Видя, каким образом Бродски реагирует на мир, я вспоминаю своего отца, когда тот поехал в Париж. Много лет мать уговаривала его съездить туда и откладывала деньги на эту поездку. Никогда не забуду его высокопарного заключения, сделанного им по возвращении.
– Ну так как, Эйб? – спросил его дядя Том. – Как тебе понравился Париж?
– Париж! Кому он нужен, этот Париж. Я проехал две тысячи миль, терпел столько неудобств и потратил все деньги, чтобы увидеть паршивую реку. Скажи, Том, какая разница между Сеной и Гудзоном?… Я скажу тебе: никакой!
Только Бродски – это не мой отец. Он скорее похож на новорожденного младенца. Он видит все будто в первый раз. Он изумляется всему на свете. Куда бы я ни взял его, то, что он видит, кажется ему лучше предыдущего. Нельзя сказать, что он не умеет различать. Он все еще продолжает с презрением отвергать обыкновенное и обыденное. Я по-прежнему должен защищать его от неприятных зрелищ. Просто с новым открытием внешнего мира он приходит к заключению, что может найти что-то ценное повсюду. Каждое место и вид имеют для него свою собственную, особую ценность. Свою прелесть. Но все это определяется с таким трудом, что это сюрприз даже для меня.

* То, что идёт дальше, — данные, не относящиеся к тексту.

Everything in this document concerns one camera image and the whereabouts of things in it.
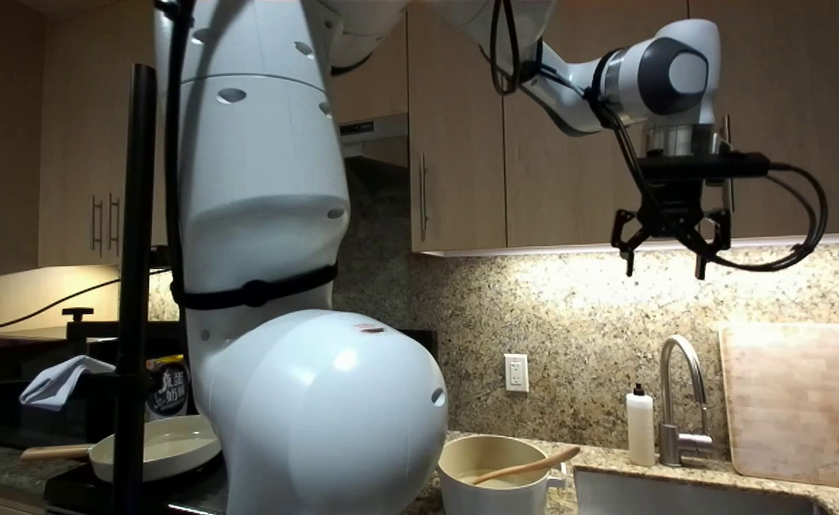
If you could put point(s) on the white wall outlet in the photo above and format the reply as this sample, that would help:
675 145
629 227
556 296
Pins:
518 373

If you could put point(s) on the steel kitchen sink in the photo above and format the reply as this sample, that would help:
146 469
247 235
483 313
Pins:
685 497

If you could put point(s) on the light wooden upper cabinet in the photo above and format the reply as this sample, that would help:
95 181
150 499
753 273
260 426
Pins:
64 145
372 95
820 95

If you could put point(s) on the wooden spatula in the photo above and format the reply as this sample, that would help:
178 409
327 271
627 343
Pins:
535 466

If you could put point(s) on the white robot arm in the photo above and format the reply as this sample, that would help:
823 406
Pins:
266 191

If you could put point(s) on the chrome kitchen faucet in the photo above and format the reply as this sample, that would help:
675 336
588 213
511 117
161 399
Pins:
668 444

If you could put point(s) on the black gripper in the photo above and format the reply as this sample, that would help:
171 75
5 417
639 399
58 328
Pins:
678 205

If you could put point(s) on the steel range hood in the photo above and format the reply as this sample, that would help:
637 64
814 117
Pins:
379 134

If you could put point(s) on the white blue cloth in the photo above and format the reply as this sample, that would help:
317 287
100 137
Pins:
61 381

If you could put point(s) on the white soap bottle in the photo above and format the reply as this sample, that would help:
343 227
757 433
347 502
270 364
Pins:
639 431

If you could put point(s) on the black vertical pole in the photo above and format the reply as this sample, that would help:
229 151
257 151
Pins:
137 287

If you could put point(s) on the wooden cutting board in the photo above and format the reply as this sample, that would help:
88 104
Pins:
801 401

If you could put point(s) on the black clamp knob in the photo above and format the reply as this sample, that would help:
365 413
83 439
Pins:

Я катил Бродски вверх по пандусу в музей уже в сотый раз, когда он вдруг тихо хныкнул. Я этого почти не заметил и продолжал подъем, когда, к моему удивлению, я снова услышал хныканье. Взглянув на Бродски, я понял, что это был знак протеста. Малыш отказывался ехать в музей. Что-то еще попало в поле его зрения. Что? Побуждаемый каким-то неясным чувством, я повернул кругом. Может быть, мне удастся что-то понять. Была середина дня, и в этом малонаселенном районе в это время, как мне казалось, было не много пешеходов. Я продолжал оглядываться, наполовину ожидая, наполовину зная, что этот случай, может быть, первый реальный поворот событий, с тех пор как я стал брать его на улицу больше месяца назад. Пока ничего сверхординарного не происходило. Пока я узнал о нем не намного больше того, что уже знал. Думая об этом, я нетерпеливо выкатил его на улицу, но ничего интересного там не было. Так что же привлекло его внимание? Наконец до меня дошло. На противоположной стороне улицы, перед старым домом из песчаника, слегка загороженным большим деревом, в инвалидном кресле сидела древняя старуха, а рядом стояла ее соцработница по уходу на дому. На старухе была широкополая соломенная шляпа, она была закутана в разноцветное лоскутное стеганое одеяло, и работница защищала ее от солнца, держа над ней зонтик. У старухи были костлявые сутулые плечи, лицо старое и белое, как у привидения, руки с толстыми венами, обтянутые сухой, как пергамент, кожей, и ноги, видимые от колена, из точно такого же материала, что и руки: из-за отсутствия мускулатуры казалось, что кости держатся только за счет варикозных вен и резиновой кожи. Не слишком приятное зрелище. Так что могло привлечь внимание Бродски? Вначале я подумал, что он просто отождествил себя с ней. Она тоже была в инвалидном кресле, как и он, и женщина (мать) заботилась о ней.